WHAT YOU NEED TO DO –
Each line below that contains the word "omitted" must be copied.

SUPPLIED RECORDS –
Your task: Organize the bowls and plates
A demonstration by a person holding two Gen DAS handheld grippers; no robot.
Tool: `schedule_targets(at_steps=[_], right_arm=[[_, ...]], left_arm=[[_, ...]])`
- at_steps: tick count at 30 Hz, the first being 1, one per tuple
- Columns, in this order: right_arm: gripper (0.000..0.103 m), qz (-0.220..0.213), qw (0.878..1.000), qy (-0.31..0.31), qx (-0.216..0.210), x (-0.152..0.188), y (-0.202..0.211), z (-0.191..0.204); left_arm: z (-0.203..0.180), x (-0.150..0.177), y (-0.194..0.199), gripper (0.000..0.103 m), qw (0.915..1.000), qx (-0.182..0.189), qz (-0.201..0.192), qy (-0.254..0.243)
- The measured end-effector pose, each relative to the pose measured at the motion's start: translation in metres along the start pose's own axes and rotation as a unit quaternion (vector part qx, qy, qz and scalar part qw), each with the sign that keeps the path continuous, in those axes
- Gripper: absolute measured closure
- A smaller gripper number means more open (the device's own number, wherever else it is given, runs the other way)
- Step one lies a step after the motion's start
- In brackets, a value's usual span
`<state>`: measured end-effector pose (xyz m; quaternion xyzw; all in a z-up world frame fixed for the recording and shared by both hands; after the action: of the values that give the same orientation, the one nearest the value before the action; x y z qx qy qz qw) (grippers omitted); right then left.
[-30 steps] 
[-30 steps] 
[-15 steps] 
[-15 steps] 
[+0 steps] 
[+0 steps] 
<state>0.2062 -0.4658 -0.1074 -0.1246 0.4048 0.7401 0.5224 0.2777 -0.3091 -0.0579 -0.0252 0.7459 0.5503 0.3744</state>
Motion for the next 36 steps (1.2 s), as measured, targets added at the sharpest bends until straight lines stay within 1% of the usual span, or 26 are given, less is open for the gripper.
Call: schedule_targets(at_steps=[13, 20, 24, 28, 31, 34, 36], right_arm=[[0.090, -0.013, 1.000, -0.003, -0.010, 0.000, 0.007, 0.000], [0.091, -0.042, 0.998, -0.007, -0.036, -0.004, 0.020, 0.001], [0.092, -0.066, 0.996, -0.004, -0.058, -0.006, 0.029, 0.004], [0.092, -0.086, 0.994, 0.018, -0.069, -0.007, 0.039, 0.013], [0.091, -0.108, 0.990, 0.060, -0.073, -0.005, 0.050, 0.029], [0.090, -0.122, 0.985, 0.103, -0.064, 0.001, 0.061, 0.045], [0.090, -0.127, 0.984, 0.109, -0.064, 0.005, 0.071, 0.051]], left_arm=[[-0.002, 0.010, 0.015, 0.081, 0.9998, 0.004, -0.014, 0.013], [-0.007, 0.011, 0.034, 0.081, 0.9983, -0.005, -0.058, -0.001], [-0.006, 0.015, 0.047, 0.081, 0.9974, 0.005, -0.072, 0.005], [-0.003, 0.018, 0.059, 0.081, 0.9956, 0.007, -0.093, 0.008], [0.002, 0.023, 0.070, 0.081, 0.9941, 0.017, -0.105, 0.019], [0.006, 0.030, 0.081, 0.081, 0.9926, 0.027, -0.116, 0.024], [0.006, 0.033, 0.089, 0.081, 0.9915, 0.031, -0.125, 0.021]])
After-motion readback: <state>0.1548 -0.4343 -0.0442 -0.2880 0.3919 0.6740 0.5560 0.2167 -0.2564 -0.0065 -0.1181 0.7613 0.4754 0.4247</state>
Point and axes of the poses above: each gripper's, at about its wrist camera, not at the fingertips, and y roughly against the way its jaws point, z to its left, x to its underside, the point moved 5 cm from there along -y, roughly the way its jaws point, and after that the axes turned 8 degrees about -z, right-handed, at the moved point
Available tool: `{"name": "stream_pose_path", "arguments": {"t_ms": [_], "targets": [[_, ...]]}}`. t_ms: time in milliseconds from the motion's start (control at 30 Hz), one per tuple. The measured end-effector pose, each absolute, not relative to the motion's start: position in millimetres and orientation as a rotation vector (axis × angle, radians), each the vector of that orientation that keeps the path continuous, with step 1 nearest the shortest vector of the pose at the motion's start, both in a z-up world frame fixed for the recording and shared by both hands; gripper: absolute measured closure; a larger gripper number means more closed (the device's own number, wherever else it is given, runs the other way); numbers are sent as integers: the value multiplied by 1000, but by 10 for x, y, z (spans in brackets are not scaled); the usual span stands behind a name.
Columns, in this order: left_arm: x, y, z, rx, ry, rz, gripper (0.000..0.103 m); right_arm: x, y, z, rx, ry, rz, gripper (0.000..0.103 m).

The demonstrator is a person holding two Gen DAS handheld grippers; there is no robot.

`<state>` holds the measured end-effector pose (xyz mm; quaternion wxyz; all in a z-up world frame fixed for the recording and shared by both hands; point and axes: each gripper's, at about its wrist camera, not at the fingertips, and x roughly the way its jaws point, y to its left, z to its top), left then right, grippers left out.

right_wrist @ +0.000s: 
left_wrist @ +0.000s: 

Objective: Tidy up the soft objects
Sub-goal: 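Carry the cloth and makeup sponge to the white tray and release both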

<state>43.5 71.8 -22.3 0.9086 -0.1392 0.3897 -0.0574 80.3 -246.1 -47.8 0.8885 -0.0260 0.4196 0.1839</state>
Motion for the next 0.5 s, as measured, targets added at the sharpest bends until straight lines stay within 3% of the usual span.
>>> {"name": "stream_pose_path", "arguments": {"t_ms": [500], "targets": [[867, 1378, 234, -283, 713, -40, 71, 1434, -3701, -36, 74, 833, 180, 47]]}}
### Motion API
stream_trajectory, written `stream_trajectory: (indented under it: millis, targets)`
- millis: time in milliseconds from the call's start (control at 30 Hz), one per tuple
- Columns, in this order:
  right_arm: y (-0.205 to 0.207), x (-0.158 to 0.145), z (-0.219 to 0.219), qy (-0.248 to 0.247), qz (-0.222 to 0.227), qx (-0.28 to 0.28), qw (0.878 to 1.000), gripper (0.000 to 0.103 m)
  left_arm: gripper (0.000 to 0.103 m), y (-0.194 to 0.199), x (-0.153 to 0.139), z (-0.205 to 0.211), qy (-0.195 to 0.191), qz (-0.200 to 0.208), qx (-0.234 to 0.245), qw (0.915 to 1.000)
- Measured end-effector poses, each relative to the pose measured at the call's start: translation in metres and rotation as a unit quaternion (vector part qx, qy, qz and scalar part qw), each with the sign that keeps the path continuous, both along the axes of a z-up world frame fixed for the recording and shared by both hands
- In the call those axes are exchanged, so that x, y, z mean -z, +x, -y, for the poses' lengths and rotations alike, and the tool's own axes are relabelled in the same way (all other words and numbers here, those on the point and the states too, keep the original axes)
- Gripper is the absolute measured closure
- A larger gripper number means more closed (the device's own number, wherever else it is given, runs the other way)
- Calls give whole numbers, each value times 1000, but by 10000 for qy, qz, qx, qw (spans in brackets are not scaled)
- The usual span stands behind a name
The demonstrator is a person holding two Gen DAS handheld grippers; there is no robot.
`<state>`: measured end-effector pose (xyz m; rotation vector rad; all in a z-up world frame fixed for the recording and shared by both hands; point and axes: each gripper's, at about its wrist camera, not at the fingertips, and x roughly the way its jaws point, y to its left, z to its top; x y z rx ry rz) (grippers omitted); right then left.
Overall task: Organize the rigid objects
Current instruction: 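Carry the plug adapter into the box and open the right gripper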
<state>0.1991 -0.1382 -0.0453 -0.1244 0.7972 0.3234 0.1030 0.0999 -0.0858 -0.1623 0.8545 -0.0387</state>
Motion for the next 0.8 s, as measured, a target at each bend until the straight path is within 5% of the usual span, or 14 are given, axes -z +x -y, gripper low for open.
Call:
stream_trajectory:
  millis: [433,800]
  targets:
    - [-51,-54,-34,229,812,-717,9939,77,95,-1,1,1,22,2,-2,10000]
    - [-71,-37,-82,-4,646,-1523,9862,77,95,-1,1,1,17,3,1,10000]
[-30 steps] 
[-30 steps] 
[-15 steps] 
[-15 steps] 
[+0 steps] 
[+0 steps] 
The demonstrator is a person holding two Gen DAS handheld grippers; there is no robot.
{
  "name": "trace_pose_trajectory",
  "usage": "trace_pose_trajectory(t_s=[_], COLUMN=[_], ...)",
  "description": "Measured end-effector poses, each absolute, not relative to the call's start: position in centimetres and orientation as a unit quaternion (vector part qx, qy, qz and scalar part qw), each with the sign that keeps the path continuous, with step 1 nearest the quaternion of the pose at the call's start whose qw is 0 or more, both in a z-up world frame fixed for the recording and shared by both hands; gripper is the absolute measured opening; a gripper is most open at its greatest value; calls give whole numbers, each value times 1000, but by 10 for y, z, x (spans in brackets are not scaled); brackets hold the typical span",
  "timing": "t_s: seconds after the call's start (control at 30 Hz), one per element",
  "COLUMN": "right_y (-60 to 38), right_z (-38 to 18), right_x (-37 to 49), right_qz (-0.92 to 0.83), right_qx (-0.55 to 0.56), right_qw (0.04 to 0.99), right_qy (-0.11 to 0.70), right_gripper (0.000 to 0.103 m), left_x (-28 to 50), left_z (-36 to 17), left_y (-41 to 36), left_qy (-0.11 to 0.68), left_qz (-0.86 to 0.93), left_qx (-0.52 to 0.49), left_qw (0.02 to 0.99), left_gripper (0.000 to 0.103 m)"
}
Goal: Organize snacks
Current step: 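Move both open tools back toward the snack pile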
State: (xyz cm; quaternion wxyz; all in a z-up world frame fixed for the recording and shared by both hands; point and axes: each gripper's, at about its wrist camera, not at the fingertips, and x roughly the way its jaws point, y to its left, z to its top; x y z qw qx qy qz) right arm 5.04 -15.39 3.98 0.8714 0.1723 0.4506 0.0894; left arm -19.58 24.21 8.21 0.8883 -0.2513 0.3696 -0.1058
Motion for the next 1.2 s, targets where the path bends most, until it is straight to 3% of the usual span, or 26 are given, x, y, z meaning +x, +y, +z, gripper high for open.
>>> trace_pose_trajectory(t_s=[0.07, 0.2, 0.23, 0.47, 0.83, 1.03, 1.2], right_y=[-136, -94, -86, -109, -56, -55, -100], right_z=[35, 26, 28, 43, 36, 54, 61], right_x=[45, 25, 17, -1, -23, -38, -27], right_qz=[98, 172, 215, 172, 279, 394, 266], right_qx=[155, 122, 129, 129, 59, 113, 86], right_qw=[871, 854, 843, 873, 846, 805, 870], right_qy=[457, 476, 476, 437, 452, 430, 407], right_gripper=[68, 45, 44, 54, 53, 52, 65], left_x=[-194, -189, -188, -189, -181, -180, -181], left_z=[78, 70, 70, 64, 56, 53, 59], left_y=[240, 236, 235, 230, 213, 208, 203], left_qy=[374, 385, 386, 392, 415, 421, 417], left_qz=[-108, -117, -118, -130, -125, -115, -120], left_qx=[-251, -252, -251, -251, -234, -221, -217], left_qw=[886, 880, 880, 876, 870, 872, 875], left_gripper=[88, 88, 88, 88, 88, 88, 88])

ANSWER TO THE EXERCISE –
`<state>`: measured end-effector pose (xyz m; quaternion xyzw; all in a z-up world frame fixed for the recording and shared by both hands; after the action: of the values that give the same orientation, the one nearest the value before the action; x y z qx qy qz qw) (grippers omitted); right then left.
`<state>`: measured end-effector pose (xyz m; rotation vector rad; all in a z-up world frame fixed for the recording and shared by both hands; point and axes: each gripper's, at about its wrist camera, not at the fingertips, and x roughly the way its jaws point, y to its left, z to its top; x y z rx ry rz) (grippers omitted); right then left.

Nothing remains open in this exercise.